While he didn’t have time to get the specific pink roses that are named after the former first lady, McKinley used a variety that was “very, very close.” Sprigs of cherry blossoms represented the Bushes’ time in Washington, D.C., and in China, to which George Bush was an ambassador. The ferns, ivy and green material used in the wreaths were a reference to her love of gardens and gardening, McKinley said.
And of course, no tribute to Bush would be complete without a nod to her iconic faux pearls. McKinley said they were a “necessity” — he draped a strand across each wreath.
McKinley volunteered his services to the George H.W. Bush Foundation after the former first lady died at 92 on April 17. She was laid to rest in a private ceremony Saturday on the grounds of her husband’s presidential library on the Texas A&M campus, in a gated plot across from a creek where the couple’s daughter, Robin, is buried.
“The people at the Bush Foundation really gave me a lot of leeway and said, ‘We trust you, we know the professionalism that you have, we’re gonna leave it up to you to decide what to put in it,’” McKinley said.
“If something just fell out of it, that would be tragic,” he said.

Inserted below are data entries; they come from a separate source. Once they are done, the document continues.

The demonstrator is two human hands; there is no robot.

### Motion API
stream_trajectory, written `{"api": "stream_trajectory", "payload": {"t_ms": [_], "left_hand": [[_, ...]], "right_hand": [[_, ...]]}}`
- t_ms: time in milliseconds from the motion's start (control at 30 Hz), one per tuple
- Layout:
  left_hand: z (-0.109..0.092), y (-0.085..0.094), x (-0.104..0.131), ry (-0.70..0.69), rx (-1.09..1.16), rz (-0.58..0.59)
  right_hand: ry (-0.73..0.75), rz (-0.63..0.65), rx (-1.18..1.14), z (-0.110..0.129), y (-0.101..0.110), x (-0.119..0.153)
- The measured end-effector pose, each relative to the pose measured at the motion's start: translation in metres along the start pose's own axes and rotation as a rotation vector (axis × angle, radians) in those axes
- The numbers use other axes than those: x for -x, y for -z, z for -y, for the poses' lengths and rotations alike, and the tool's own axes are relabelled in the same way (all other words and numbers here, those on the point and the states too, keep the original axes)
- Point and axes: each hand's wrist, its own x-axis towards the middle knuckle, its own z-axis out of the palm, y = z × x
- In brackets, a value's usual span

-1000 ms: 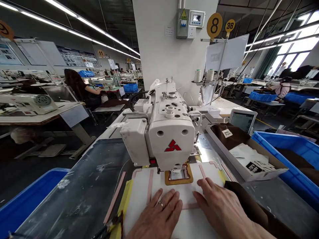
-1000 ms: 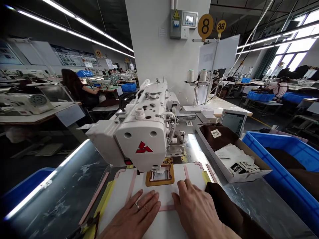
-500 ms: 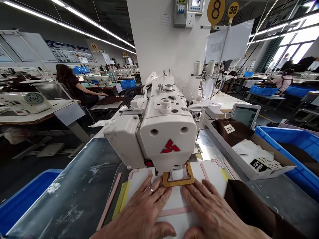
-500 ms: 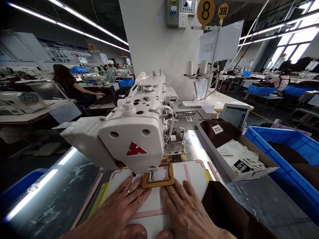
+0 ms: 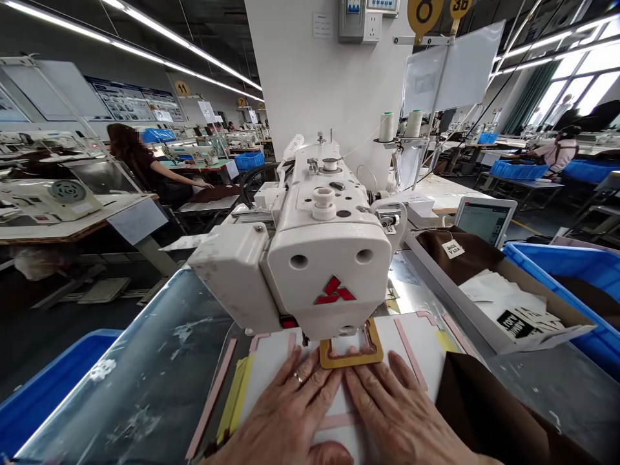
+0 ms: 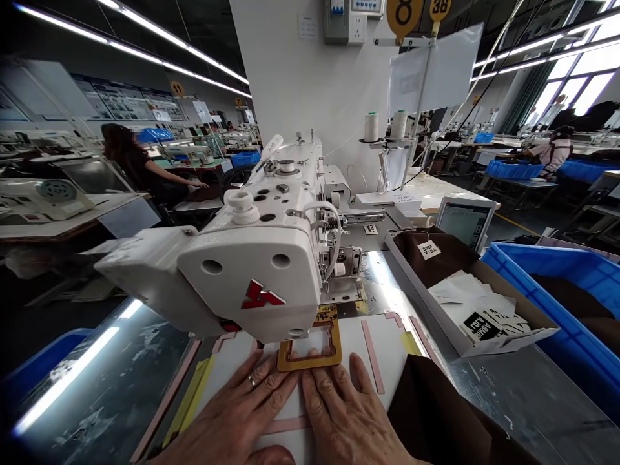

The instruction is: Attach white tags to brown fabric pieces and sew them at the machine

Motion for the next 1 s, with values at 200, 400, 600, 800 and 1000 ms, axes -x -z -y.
{"api": "stream_trajectory", "payload": {"t_ms": [200,400,600,800,1000], "left_hand": [[0.011,-0.02,0.01,0.009,0.07,0.006],[0.015,-0.012,0.002,-0.009,0.012,0.02],[0.015,0.0,-0.005,-0.011,-0.039,-0.034],[0.012,0.011,-0.011,0.028,-0.04,0.099],[0.012,0.007,-0.008,0.076,0.063,0.17]], "right_hand": [[-0.052,-0.028,-0.092,-0.005,0.0,0.006],[-0.05,0.001,-0.018,-0.005,0.0,0.004],[-0.069,0.02,-0.007,-0.006,-0.001,0.003],[-0.088,-0.018,-0.02,-0.006,-0.005,0.006],[-0.149,-0.054,-0.095,-0.004,0.001,0.011]]}}
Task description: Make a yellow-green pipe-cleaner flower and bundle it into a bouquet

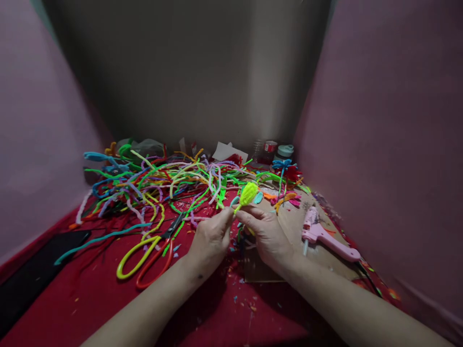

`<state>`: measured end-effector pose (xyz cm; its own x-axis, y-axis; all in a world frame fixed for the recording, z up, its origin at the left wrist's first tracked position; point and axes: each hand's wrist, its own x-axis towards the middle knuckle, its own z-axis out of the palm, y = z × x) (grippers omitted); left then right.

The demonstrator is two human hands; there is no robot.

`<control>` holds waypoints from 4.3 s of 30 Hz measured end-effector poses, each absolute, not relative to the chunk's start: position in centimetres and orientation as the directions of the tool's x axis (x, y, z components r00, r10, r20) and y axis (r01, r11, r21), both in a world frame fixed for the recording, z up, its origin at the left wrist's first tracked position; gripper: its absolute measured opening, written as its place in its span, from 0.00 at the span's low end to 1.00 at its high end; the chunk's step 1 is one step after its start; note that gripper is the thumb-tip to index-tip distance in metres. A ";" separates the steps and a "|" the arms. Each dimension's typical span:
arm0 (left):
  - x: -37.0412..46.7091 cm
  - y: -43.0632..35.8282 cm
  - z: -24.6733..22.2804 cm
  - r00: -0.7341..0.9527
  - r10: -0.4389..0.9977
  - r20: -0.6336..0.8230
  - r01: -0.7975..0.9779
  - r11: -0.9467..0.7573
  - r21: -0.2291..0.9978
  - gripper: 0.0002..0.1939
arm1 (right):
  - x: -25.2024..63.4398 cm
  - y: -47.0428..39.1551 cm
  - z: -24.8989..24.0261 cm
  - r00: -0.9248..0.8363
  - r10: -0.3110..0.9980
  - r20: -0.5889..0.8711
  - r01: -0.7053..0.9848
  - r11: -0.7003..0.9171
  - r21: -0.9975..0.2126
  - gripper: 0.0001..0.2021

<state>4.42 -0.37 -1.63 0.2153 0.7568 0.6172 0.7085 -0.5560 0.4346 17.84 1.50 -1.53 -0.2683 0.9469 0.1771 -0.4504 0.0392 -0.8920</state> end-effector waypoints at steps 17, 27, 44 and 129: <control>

The wreaths were hung on Saturday morning, and stayed up until Monday.
While he never met the former first lady while she was alive, McKinley said that like many Aggies, he felt like he knew Bush through not only her time in the White House, but through the Bush family’s relationship with Texas A&M and their visits to campus.
“Obviously it was an honor and a privilege to be able to pay tribute to such a well-respected, iconic, almost personality in our country,” McKinley said.